→ Work task
The line containing "Can you spot the white wrist" marks where to begin; quote it and every line after it through the end of the data, exactly as written.

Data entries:

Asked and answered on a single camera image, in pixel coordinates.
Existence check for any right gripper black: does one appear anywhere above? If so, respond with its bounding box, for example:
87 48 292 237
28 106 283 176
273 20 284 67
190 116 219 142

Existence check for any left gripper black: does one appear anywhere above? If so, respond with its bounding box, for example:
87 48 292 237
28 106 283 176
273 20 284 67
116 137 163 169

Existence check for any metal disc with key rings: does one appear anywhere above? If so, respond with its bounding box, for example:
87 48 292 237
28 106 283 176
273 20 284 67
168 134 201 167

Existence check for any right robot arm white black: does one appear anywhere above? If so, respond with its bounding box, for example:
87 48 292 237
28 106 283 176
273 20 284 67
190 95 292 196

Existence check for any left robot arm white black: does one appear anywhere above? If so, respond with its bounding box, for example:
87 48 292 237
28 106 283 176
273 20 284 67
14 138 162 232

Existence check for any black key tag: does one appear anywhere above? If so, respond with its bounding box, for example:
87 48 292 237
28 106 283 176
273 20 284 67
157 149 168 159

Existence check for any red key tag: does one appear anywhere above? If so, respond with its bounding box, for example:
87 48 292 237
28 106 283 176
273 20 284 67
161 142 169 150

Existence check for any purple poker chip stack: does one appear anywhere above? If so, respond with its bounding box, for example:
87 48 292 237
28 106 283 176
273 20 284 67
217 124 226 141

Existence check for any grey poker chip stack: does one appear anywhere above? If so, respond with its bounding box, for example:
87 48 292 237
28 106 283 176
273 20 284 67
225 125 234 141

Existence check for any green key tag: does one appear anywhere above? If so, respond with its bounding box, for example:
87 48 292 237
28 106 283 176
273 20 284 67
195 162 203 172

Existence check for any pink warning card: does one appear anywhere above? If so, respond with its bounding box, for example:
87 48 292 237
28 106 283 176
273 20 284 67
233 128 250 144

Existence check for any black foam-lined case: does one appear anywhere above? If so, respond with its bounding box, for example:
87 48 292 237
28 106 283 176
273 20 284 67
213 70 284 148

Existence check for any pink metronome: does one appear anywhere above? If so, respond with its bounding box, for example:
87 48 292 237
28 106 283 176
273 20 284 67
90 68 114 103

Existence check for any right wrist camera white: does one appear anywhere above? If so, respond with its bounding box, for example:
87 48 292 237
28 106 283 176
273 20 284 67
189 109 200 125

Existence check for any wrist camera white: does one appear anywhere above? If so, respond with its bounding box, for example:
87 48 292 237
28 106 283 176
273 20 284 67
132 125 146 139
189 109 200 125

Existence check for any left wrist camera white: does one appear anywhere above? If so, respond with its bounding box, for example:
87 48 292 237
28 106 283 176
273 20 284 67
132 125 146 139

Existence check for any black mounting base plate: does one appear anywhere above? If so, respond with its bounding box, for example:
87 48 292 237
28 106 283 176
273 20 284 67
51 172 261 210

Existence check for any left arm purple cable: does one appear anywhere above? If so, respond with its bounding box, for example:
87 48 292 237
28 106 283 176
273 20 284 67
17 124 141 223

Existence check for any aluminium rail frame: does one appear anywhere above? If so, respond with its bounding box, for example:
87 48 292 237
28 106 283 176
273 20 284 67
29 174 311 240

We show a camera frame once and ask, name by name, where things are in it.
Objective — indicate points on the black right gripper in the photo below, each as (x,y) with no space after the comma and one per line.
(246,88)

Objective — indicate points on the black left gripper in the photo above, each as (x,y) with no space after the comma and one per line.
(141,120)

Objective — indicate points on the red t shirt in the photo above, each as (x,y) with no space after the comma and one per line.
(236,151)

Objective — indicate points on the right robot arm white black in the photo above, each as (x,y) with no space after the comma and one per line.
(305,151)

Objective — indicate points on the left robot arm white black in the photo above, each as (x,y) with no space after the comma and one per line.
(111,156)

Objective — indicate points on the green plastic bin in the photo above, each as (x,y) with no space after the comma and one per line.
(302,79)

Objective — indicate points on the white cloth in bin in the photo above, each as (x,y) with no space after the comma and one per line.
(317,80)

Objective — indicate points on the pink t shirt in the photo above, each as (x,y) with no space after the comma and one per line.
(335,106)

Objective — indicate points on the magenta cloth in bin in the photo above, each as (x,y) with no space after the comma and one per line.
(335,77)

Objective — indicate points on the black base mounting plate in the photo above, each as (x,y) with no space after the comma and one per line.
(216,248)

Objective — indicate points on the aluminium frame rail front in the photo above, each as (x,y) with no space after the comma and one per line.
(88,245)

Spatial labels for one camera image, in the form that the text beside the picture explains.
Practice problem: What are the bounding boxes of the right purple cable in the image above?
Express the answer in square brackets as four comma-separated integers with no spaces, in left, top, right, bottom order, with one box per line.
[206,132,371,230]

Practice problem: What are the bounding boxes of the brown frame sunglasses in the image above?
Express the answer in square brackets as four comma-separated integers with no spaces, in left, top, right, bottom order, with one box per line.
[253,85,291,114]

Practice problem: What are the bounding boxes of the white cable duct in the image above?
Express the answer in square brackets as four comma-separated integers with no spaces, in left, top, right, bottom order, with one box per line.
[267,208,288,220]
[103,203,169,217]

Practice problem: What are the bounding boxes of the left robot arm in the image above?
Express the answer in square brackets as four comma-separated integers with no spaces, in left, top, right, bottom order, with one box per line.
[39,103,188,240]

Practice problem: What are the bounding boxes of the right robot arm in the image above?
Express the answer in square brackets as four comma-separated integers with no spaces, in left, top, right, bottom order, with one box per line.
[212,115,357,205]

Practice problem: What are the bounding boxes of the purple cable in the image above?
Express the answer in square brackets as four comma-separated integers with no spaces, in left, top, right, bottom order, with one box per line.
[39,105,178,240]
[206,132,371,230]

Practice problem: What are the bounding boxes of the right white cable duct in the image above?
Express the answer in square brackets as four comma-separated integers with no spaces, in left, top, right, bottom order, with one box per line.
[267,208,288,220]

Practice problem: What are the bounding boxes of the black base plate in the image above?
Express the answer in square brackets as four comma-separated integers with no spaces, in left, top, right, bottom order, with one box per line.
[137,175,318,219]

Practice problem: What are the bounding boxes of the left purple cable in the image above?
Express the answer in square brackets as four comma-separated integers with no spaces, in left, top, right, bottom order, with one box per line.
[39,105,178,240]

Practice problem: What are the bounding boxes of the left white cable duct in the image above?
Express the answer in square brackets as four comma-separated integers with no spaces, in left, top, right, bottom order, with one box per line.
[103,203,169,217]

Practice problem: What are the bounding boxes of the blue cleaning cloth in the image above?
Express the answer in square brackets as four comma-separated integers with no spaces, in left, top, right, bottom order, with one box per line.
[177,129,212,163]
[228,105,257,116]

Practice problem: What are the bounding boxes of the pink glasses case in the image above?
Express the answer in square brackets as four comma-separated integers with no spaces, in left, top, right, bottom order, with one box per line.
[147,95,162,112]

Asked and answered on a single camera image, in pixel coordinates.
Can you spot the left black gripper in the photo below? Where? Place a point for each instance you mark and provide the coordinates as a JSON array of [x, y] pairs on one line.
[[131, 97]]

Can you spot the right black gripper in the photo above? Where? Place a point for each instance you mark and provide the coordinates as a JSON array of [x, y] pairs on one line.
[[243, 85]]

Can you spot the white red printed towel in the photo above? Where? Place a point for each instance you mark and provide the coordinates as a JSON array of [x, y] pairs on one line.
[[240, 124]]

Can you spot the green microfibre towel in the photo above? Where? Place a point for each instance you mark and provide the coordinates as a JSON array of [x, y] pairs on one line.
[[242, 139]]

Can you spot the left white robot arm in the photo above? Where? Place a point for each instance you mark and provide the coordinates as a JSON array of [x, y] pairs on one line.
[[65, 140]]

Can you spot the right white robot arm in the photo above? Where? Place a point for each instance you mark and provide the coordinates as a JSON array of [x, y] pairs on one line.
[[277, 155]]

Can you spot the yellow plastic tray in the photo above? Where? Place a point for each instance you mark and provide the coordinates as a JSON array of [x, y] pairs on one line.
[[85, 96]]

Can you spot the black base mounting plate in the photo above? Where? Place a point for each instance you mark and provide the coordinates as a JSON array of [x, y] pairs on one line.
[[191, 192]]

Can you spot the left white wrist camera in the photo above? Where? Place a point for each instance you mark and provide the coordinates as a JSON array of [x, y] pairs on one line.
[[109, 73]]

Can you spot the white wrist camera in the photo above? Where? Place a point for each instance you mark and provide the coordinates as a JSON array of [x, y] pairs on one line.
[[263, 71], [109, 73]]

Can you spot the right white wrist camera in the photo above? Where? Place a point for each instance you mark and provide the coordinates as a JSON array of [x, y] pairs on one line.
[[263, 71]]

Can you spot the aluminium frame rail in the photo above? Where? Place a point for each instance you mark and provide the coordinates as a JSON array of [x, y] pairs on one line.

→ Response to the task
Can you spot the white wrist camera in the photo above? Where? Place a point for each instance you mark and provide the coordinates as a JSON array of [x, y] pairs on one line.
[[263, 71], [109, 73]]

Can you spot the right white wrist camera in the photo above? Where? Place a point for each instance you mark and provide the coordinates as a JSON array of [x, y] pairs on one line.
[[263, 71]]

Can you spot the aluminium frame rail in the photo above? Where? Place a point for each instance you mark and provide the coordinates as a JSON array of [x, y] pairs on one line.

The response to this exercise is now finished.